Rob Croson
Elio Addict
Did you read the article?Ok, what was the driver actually looking at? Her right knee??? Why??
She was streaming Hulu on her personal phone, holding it down by her right knee where it was convenient, near the self-driving monitoring systems in the center of the dash, and out of view of the driver-monitoring cameras.
"Police say dashcam footage shows that Vasquez "was distracted and looking down" during the nearly 22-minute drive that preceded the crash. According to police, she "appears to react and show a smirk or laugh at various points during the times that she is looking down.""
She was watching TV, rather than being the safety driver she was hired to be.
This is what happens when you put a half-implemented self-driving system in charge of driving the car, and the human has nothing to do.

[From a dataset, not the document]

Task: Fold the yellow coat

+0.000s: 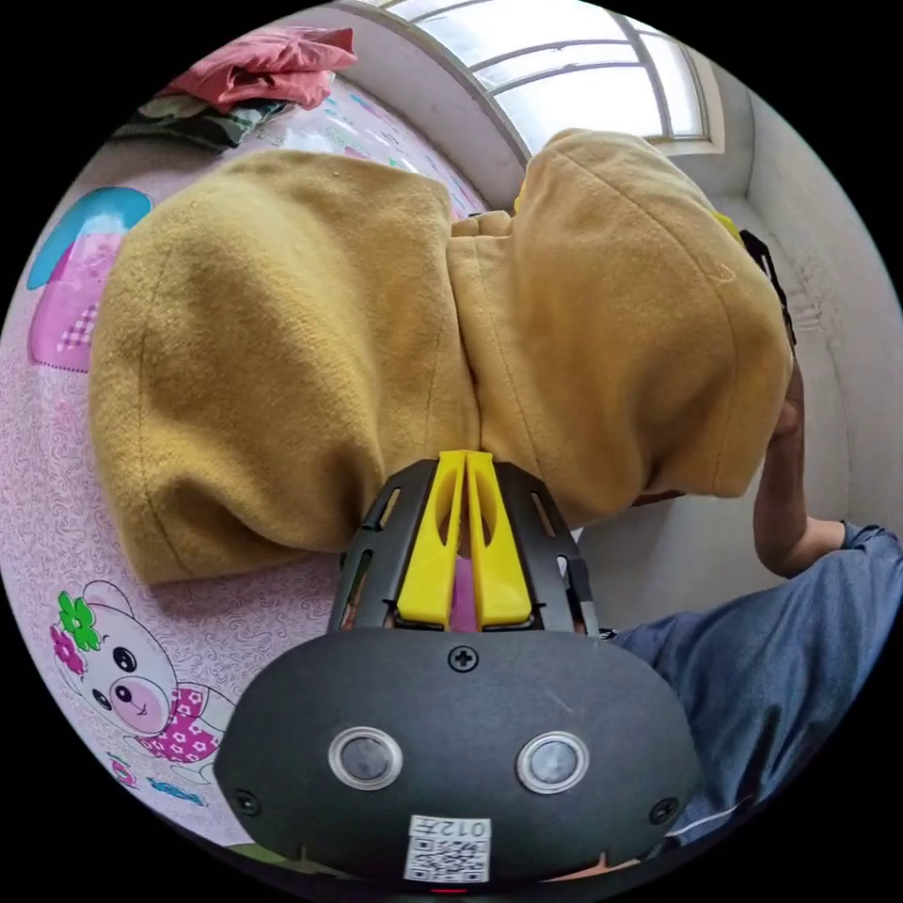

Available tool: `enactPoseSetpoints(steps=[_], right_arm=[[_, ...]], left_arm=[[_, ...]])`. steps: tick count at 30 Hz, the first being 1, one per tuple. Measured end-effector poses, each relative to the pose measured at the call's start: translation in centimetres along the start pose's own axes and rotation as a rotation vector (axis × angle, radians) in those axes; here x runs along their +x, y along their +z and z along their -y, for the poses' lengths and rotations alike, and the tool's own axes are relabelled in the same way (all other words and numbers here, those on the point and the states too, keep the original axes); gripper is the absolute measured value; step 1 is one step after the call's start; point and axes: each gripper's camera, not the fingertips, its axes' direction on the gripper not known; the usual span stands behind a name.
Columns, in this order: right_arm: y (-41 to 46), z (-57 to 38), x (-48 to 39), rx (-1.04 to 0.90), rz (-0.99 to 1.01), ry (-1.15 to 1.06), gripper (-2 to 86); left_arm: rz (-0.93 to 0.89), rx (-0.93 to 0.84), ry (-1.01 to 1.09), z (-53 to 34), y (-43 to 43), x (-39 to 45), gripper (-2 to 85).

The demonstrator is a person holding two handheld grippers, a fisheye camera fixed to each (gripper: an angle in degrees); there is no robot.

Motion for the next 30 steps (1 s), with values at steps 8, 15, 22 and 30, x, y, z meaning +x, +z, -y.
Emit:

They lose focus. They don't pay attention. And then when they are needed to urgently act with barely split-second warnings, there's not a chance in hell they can react fast enough. IMNSHO that's what happening with all these Tesla crashes. This "Level 2" or "Level 3" or whatever they are calling it, is ridiculously dangerous. Drivers are lulled into thinking that these partial systems are full-self-driving, but they aren't.
A shitty one. What else would you expect from a shit company like Uber?And you have a Robo driver installed, but didn't hook up the braking system? And no warning for the Driver?
What the hell kind of system is this?
What it points out is how horribly badly managed Uber's self-driving program was. Uber was the only company operating self-driving vehicles with a single safety driver. They also had reduced the number of LIDAR units and cameras on their vehicles, and various other cost-cutting moves. Their software was shit. They had rotating door leadership. They were far behind other self-driving companies, and desperate to catch up. Uber's entire business strategy revolved around getting self-driving ride hailing services going so they fire all of their already-poorly-paid "contractors", and maybe turn a bit of a profit for the first time ever.
Uber had no business developing their own self-driving cars. Lyft is doing it right: back other companies who know what the hell they're doing, and then use their end product.